Arm	Intervention/Treatment
Active Comparator: Immediate Endocrine Therapy Immediate Endocrine Therapy. Orchiectomy or LHRH Agonist Therapy plus (initially) Antiandrogen Therapy. Buserelin (BSRL); Cyproterone acetate (Androcur) (CPTR), Cyproterone acetate (Androcur)(NSC-81430). Treatment initiated within 1 month of randomization.	Procedure: Immediate Orchiectomy or depot LHRH
Experimental: Delayed Endocrine Therapy Orchiectomy or LHRH Therapy plus (initially) Antiandrogen Therapy. BSRL; CPTR. Treatment delayed until onset of symptoms.	Procedure: Delayed Orchiectomy or depot LHRH

Arm

Intervention/Treatment

Active Comparator: Immediate Endocrine Therapy

Immediate Endocrine Therapy. Orchiectomy or LHRH Agonist Therapy plus (initially) Antiandrogen Therapy. Buserelin (BSRL); Cyproterone acetate (Androcur) (CPTR), Cyproterone acetate (Androcur)(NSC-81430). Treatment initiated within 1 month of randomization.

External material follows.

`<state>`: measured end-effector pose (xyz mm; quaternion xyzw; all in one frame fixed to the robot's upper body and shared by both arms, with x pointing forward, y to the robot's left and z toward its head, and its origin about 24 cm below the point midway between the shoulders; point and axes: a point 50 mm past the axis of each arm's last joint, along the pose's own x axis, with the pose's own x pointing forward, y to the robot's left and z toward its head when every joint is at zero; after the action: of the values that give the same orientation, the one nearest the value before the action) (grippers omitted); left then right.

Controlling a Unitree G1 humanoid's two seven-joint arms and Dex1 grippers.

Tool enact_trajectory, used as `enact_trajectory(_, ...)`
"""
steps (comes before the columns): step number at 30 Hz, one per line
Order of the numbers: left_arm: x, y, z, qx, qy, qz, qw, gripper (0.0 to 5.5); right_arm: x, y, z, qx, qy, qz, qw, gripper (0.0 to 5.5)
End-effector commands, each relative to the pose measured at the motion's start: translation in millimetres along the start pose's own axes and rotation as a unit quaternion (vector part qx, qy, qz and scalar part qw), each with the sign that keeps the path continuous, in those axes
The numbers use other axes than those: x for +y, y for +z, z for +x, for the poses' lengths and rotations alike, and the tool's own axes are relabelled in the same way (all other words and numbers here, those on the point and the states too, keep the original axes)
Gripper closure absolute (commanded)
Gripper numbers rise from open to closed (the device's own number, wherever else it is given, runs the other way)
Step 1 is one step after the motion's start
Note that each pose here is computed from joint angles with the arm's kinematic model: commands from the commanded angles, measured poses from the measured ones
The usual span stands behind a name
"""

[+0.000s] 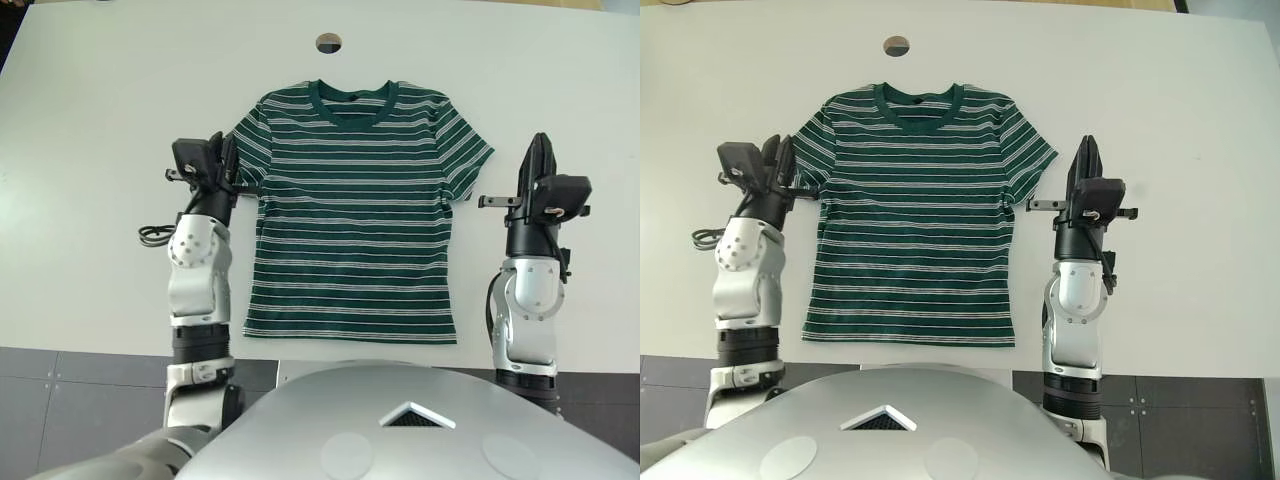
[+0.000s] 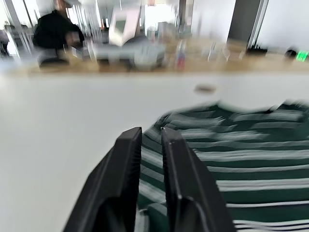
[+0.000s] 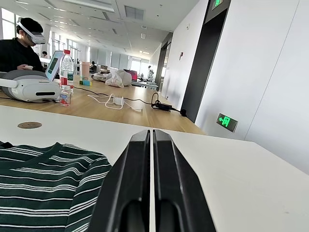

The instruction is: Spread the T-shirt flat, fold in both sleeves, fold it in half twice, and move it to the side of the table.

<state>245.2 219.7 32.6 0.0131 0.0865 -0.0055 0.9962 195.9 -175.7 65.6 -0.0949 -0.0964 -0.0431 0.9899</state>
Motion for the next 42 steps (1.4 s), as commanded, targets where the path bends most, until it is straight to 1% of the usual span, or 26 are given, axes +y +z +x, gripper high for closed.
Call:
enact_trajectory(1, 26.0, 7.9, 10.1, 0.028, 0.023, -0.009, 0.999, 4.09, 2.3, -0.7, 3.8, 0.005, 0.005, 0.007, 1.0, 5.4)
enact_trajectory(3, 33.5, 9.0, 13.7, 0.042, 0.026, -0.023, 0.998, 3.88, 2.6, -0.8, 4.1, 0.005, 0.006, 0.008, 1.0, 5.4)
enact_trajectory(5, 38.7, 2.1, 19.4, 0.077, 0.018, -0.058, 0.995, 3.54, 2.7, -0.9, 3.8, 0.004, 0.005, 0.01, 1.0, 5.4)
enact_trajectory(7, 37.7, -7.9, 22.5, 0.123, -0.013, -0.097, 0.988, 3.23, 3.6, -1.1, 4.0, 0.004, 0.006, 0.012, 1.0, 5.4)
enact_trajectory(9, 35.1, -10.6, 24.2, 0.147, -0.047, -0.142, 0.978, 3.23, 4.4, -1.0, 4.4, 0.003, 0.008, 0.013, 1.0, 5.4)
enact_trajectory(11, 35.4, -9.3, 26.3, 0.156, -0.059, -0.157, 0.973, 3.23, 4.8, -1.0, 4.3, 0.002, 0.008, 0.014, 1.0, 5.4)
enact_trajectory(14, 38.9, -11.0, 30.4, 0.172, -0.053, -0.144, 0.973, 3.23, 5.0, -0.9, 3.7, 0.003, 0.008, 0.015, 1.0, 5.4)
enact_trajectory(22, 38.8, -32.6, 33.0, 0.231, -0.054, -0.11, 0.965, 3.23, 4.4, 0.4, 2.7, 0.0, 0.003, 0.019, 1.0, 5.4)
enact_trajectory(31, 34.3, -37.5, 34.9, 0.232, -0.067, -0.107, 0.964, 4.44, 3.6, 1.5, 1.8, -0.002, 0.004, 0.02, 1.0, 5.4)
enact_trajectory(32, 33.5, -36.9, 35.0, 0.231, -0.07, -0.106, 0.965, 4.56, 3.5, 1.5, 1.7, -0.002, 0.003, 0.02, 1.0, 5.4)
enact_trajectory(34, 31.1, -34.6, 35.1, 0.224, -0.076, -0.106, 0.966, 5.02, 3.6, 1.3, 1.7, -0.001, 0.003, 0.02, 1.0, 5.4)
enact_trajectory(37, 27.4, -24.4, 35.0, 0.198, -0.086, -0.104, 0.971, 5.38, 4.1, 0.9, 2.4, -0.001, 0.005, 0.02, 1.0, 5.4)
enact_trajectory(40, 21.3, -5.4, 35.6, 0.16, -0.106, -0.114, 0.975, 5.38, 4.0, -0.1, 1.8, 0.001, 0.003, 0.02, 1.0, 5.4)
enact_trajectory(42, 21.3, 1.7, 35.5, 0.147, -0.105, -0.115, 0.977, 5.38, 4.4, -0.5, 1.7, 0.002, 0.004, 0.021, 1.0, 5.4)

Procedure: Immediate Orchiectomy or depot LHRH

Experimental: Delayed Endocrine Therapy

Orchiectomy or LHRH Therapy plus (initially) Antiandrogen Therapy. BSRL; CPTR. Treatment delayed until onset of symptoms.

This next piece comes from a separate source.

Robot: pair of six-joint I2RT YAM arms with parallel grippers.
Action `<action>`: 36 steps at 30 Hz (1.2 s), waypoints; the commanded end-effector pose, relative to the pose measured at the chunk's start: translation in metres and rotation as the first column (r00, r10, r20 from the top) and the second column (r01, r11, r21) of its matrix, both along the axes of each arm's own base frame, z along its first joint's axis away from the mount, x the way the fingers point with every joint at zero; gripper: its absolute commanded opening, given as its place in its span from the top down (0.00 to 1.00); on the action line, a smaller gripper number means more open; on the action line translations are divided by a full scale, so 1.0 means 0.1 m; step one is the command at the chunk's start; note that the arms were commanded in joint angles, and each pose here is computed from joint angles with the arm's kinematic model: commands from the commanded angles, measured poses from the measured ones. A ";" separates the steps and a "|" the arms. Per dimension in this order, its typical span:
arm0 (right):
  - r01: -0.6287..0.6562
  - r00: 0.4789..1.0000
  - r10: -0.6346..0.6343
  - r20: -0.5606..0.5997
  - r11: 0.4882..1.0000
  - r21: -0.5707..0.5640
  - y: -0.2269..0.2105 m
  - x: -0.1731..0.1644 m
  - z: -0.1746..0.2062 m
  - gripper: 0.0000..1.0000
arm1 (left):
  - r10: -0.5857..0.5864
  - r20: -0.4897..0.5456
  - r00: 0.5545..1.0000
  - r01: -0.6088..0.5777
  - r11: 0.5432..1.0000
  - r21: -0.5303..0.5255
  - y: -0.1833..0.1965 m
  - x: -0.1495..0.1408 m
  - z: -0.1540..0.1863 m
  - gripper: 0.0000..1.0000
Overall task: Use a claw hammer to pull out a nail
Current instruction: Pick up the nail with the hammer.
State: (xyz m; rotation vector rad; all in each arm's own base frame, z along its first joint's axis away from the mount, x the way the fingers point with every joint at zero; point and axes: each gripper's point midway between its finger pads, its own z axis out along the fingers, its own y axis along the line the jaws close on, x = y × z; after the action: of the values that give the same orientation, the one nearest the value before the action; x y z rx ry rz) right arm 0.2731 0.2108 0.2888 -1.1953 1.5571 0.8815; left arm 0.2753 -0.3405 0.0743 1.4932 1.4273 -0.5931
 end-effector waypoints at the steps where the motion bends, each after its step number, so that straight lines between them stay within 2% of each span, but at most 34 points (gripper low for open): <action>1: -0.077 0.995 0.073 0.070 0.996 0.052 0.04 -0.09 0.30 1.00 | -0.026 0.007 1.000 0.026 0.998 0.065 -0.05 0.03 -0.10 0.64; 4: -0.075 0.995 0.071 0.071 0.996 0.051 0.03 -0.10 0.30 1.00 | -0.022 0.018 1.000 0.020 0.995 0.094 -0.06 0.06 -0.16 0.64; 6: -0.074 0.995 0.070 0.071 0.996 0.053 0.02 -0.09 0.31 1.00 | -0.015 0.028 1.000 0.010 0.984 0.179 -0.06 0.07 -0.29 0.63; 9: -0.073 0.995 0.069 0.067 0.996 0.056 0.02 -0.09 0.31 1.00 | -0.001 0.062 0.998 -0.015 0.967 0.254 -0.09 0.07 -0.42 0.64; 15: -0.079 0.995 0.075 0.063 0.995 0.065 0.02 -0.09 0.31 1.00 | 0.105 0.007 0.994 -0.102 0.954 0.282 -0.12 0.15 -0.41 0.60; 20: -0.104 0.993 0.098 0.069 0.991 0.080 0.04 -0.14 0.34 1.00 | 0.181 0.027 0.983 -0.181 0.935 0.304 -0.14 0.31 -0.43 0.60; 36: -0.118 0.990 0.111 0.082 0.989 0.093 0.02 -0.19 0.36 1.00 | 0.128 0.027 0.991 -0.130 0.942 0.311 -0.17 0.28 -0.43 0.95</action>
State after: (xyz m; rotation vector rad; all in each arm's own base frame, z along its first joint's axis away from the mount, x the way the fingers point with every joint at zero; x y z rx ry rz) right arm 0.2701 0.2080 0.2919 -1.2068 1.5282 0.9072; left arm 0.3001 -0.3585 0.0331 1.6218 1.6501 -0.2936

Procedure: Delayed Orchiectomy or depot LHRH

Outcome Measures

Primary Outcome Measures

Overall survival [13 years from first patient in]

Secondary Outcome Measures

Overall symptom free survival time [13 years from first patient in]
Time until first evidence of distant progression [13 years from first patient in]
Prognostic importance of pretreatment laboratory data [13 years from first patient in]
prostate cancer mortality and overall mortality according to pretreatment laboratory data
Prognosis of particular sub-groups [13 years from first patient in]
prostate cancer mortality and overall mortality according to particular sub-groups (following stratification factors): performance status (0 vs 1), the local tumor extent (T0-2 vs T3-4), nodal status (N0 vs N1-2), the choice of hormonal therapy.

Eligibility Criteria

Criteria

Ages Eligible for Study:

N/A to 80 Years

Sexes Eligible for Study:

Male

Accepts Healthy Volunteers:

Inclusion Criteria:

Histologically or cytologically proven, newly diagnosed asymptomatic (with the exception of voiding disturbances) carcinoma of the prostate T0-4 N0-2 M0 which is not suitable for local treatment with curative intent (radical prostatectomy, radiation therapy).
All T stages are acceptable (UICC 1982). The stage is determined by rectal palpation.
Patients with regional lymph node metastases smaller than 5 cm (N0-2), determined either by CT or ultrasonography, preferable with cytologic confirmation.
Life expectancy of at least six months.
WHO performance status score 0-1.
Informed consent. Patients must be prepared to undergo an orchiectomy or continuous treatment with a depot LHRH analogue.
Continuous follow-up until death if possible.

Exclusion Criteria:

Other malignancies diagnosed during the last 10 years, apart from treated basal cell carcinoma of the skin.
Prostate cancer known for longer than one month before entering the study.
Pain caused by the prostate cancer or its metastases.
Any previous treatment for prostate cancer (radical prostatectomy, radiation therapy, endocrine treatment, etc.) Note: TUR-P for voiding disturbances is allowed at any time and is not an exclusion criterion.
Patients with ureteric obstruction caused by local infiltration of prostatic cancer and other evidence of locally advanced disease which could cause fatal complications if untreated (e.g. rectal stenosis, thrombosis of pelvic veins).
Patients with palpable or juxtaregional lymph node metastasis (paraaortic, supraclavicular, inguinal, N3-4).
Patients with evidence of distant metastases (bone, lung, liver).
Age over 80 years. Performance status WHO score 2, 3 and 4 (any reason).
Patient who refuses orchiectomy or longterm subcutaneous implants of LHRH analogue in two monthly intervals.